### The problem
Starting at the line that contains "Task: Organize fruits" and ending at the line that contains "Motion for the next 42", the lines below are to be given again exactly, with nothing added.

### Extracted information
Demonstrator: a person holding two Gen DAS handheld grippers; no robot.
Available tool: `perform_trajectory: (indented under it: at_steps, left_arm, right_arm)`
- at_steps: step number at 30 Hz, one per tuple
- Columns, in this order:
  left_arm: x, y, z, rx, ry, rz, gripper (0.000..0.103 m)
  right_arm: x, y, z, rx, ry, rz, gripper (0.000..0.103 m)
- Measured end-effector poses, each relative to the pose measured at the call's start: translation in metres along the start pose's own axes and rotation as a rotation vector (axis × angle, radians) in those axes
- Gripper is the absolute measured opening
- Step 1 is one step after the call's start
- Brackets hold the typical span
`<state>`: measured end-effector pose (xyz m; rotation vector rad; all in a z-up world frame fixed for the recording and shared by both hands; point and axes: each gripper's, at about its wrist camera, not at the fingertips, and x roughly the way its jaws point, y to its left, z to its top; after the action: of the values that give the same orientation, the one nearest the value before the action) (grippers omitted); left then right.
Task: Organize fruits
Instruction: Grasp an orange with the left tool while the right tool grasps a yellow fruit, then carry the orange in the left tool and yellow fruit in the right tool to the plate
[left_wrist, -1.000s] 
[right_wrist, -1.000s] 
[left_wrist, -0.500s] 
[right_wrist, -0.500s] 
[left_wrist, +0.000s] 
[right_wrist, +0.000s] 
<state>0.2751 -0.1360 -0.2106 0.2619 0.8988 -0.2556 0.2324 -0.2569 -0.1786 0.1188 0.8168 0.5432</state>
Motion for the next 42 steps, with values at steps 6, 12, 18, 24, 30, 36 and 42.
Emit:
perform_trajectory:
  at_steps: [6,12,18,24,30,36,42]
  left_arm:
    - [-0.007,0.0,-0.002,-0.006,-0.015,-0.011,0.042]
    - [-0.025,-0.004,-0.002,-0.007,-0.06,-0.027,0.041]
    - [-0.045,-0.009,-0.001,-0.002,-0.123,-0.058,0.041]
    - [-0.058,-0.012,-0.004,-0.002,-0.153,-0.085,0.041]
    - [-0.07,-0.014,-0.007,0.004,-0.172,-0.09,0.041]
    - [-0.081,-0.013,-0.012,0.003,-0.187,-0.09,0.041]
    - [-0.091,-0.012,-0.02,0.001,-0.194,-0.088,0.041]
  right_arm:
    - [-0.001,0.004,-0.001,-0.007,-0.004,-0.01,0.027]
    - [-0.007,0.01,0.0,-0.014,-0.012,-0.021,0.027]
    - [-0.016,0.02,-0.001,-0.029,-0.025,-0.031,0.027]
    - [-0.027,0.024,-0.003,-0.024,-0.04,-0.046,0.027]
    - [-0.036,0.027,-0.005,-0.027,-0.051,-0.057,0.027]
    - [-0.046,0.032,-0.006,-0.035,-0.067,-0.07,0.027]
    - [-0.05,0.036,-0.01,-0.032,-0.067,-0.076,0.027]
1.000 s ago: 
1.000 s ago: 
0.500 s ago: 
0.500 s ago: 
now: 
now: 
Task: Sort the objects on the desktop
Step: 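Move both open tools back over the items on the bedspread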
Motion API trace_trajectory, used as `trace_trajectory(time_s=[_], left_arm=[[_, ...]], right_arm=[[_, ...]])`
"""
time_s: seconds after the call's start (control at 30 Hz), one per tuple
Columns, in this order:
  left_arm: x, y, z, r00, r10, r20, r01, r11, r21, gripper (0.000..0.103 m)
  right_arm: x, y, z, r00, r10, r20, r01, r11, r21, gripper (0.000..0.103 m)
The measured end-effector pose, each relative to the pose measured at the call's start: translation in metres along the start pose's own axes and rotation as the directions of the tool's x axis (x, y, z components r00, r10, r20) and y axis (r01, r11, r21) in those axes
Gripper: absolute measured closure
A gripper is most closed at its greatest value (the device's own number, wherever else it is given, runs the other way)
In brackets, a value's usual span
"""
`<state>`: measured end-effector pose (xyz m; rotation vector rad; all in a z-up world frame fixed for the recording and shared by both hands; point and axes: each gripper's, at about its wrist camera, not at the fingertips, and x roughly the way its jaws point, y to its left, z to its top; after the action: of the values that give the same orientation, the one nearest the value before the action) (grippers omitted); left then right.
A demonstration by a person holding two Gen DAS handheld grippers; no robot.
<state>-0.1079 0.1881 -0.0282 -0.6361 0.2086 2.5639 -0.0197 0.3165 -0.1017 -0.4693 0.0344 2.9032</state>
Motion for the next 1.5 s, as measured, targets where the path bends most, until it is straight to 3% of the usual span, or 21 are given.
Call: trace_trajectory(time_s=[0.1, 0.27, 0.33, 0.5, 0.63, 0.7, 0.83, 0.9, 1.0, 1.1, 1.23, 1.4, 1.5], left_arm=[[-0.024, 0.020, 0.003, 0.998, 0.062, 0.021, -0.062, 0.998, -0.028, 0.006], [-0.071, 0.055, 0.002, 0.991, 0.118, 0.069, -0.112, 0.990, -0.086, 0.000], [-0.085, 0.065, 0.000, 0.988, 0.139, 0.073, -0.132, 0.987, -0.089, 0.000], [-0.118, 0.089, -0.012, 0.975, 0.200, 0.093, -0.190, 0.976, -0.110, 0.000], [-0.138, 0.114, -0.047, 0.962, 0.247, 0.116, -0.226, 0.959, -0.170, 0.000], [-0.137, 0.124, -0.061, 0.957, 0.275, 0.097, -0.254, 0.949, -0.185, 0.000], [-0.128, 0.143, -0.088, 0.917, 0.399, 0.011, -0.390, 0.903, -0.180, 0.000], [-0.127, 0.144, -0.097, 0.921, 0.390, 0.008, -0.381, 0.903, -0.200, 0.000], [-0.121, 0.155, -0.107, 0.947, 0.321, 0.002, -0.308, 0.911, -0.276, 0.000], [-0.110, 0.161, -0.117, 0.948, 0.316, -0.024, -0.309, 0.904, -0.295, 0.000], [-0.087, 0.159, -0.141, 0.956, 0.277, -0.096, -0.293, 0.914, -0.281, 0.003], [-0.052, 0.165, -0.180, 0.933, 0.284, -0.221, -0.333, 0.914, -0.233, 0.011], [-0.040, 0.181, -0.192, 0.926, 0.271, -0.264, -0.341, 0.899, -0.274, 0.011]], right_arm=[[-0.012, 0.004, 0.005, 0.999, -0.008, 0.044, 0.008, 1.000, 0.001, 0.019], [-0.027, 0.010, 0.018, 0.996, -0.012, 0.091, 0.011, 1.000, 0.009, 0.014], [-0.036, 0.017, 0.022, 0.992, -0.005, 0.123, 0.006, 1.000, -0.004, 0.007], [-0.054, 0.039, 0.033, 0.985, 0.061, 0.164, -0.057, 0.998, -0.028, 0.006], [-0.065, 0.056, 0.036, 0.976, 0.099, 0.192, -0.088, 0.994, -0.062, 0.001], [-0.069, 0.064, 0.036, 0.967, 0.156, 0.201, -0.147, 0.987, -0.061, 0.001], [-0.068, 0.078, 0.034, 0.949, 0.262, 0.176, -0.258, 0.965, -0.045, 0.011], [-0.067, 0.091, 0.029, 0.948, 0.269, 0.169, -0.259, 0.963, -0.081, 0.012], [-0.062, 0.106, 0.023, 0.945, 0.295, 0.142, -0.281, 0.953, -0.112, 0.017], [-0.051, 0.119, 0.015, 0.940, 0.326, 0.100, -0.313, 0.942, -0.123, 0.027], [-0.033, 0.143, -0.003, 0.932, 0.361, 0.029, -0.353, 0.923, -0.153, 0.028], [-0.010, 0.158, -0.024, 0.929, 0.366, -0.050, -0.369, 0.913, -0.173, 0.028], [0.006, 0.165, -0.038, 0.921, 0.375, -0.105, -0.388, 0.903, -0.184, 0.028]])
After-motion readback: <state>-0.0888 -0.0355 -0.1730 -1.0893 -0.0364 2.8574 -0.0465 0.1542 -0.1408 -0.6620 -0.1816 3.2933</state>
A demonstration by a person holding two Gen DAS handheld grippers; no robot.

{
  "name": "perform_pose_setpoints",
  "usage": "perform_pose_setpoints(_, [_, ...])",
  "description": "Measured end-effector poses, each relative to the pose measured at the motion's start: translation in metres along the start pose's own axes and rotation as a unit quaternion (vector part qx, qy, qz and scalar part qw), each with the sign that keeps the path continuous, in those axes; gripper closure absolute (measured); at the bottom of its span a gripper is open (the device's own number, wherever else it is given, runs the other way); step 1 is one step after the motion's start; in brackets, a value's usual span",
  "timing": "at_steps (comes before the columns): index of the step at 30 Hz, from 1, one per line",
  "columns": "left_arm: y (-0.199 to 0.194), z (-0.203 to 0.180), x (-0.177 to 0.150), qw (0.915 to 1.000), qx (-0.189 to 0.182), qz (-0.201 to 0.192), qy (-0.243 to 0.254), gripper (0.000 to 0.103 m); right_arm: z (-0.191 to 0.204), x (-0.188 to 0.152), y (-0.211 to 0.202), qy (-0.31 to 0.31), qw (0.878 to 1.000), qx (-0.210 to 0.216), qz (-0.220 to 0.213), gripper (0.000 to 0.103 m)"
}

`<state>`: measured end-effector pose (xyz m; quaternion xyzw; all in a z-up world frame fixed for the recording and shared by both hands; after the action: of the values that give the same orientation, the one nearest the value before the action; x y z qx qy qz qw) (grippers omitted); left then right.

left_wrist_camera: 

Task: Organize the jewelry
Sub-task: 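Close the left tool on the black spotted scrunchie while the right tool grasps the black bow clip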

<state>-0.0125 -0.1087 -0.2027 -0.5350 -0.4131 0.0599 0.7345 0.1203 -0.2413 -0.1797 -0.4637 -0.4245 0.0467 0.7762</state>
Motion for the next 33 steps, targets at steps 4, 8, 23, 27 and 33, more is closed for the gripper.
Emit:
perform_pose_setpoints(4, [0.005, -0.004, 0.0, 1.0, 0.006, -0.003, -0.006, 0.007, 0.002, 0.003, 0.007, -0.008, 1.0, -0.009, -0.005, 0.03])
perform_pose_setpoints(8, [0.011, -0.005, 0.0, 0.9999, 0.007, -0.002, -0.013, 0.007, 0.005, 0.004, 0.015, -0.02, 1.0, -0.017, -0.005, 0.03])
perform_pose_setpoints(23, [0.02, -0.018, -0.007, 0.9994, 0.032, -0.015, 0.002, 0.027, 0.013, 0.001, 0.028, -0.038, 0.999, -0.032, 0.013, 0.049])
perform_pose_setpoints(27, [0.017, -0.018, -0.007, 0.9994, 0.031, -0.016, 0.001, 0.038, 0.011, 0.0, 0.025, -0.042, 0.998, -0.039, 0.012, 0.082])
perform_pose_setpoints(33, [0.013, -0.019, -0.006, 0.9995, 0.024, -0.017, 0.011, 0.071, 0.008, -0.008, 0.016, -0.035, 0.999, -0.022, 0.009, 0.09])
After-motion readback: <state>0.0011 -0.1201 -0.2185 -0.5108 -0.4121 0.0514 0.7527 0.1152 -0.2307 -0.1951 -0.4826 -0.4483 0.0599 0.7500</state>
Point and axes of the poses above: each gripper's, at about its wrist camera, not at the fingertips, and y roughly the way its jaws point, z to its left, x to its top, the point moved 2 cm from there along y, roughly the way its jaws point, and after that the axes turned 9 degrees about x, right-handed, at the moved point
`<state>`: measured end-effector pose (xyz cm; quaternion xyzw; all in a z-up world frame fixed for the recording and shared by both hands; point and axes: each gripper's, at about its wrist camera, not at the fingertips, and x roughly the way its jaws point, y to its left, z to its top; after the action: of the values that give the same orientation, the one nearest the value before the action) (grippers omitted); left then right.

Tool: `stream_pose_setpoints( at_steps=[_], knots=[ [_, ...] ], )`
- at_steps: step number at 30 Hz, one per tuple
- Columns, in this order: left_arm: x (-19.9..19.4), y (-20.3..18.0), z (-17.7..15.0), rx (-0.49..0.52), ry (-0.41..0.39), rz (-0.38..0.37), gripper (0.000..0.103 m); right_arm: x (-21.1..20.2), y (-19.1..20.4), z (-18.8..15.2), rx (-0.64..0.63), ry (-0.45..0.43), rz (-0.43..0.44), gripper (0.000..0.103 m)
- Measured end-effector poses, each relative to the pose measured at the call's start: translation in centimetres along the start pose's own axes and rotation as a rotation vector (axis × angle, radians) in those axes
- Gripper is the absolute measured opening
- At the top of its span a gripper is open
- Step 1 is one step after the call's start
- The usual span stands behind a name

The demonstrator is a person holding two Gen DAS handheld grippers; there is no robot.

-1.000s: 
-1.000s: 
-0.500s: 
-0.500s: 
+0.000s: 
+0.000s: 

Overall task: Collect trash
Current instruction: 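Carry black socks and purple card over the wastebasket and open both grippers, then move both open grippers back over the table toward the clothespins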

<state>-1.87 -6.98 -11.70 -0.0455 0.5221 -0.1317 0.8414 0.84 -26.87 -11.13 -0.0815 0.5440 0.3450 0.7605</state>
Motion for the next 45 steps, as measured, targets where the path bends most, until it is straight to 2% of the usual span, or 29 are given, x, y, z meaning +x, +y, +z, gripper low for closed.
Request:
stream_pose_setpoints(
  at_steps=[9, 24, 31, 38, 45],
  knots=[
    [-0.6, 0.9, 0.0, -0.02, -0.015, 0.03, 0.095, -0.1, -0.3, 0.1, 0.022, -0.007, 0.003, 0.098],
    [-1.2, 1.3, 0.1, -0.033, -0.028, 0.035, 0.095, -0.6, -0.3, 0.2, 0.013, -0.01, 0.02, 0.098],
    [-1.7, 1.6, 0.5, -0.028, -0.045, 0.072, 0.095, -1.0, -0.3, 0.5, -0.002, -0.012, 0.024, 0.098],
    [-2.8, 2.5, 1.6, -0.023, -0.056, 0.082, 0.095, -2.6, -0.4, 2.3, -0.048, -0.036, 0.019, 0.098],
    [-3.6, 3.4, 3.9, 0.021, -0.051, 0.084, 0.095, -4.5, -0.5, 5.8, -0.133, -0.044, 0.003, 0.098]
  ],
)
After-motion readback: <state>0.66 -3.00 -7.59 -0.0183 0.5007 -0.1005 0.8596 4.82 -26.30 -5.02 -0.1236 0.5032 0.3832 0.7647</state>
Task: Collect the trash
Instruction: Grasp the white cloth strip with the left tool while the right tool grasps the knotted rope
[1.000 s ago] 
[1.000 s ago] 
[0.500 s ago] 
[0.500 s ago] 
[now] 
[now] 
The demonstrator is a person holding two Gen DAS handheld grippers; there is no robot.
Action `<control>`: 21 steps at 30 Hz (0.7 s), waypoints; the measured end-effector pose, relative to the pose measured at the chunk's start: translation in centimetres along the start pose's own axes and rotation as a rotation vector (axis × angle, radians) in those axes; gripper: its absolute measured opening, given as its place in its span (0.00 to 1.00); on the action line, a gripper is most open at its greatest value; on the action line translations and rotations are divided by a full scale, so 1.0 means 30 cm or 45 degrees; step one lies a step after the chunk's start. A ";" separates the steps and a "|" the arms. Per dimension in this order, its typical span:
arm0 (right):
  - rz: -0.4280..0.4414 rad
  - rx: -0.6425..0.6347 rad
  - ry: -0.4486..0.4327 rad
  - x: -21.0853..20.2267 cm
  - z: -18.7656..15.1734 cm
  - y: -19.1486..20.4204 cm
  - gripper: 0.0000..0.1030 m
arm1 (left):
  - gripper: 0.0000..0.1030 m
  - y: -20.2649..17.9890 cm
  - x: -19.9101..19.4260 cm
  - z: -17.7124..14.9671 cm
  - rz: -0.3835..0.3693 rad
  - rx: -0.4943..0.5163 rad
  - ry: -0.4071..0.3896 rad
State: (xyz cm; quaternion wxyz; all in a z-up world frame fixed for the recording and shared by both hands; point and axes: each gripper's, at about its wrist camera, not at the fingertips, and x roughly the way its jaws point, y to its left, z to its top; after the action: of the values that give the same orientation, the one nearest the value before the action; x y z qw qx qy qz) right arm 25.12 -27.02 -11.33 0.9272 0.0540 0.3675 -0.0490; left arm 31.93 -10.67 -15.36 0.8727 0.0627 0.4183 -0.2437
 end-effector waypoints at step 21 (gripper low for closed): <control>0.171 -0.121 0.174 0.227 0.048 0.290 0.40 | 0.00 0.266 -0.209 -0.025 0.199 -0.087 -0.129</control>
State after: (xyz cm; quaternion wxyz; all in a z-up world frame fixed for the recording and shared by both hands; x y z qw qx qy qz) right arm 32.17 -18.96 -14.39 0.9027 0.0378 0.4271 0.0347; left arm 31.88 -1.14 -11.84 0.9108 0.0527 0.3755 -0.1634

### Completed exercise
Task: Organize fruits
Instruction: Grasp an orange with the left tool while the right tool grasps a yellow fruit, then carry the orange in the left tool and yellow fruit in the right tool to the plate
[left_wrist, -1.000s] 
[right_wrist, -1.000s] 
[left_wrist, -0.500s] 
[right_wrist, -0.500s] 
[left_wrist, +0.000s] 
[right_wrist, +0.000s] 
<state>0.2751 -0.1360 -0.2106 0.2619 0.8988 -0.2556 0.2324 -0.2569 -0.1786 0.1188 0.8168 0.5432</state>
Motion for the next 42 steps, with values at steps 6, 12, 18, 24, 30, 36 and 42.

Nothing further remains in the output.